Reply only with how many lines below contain "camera".

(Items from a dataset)
++++++++++
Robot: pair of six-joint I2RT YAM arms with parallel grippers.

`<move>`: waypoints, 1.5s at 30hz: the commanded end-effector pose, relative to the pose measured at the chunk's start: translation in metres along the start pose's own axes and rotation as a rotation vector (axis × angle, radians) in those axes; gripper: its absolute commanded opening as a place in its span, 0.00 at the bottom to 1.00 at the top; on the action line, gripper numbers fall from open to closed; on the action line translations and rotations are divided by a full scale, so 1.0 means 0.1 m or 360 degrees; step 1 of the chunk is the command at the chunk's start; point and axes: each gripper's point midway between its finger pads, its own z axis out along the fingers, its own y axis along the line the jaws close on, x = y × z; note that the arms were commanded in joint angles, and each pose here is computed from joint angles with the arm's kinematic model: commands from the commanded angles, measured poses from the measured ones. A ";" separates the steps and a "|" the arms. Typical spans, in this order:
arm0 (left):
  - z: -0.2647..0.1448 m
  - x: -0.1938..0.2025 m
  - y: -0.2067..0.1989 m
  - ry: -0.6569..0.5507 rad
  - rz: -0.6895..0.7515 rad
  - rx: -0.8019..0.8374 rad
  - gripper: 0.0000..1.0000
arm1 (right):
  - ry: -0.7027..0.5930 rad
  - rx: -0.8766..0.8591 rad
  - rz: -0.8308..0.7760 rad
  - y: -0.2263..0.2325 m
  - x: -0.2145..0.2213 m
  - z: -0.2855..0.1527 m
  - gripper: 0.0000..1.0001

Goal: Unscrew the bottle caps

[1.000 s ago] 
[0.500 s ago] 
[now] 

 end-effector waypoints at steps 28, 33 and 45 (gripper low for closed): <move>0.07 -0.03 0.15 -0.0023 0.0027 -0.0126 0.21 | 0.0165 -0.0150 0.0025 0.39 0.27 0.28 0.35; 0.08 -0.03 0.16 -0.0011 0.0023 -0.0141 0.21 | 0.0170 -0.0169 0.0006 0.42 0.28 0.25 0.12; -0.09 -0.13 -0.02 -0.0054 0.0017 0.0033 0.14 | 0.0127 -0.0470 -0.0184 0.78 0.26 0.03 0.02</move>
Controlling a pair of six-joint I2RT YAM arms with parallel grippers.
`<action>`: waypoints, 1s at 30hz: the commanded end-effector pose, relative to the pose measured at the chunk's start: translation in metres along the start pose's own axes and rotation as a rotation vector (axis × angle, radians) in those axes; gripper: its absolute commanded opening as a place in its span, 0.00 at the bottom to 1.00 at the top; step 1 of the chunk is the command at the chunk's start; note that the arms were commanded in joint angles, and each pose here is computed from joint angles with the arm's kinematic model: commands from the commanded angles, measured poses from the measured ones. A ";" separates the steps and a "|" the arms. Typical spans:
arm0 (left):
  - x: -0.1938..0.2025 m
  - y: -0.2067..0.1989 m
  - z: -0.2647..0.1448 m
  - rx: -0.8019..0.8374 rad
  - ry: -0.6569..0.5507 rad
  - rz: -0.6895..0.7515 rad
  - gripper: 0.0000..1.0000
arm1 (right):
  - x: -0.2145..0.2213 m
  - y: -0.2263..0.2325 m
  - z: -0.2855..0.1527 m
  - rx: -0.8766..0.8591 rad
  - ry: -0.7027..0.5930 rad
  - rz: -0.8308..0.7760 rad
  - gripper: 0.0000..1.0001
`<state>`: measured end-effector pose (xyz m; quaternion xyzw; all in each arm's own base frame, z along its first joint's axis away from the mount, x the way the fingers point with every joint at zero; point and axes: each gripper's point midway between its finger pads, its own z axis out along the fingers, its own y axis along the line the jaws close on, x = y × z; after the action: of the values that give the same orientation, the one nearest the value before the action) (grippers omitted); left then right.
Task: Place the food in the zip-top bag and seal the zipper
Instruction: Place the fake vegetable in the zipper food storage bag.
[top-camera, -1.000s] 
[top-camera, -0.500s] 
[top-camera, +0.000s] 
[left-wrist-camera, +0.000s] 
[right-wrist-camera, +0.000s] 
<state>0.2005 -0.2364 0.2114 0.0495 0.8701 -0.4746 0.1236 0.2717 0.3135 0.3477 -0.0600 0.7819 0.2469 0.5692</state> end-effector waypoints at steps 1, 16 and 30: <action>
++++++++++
» Response area: 5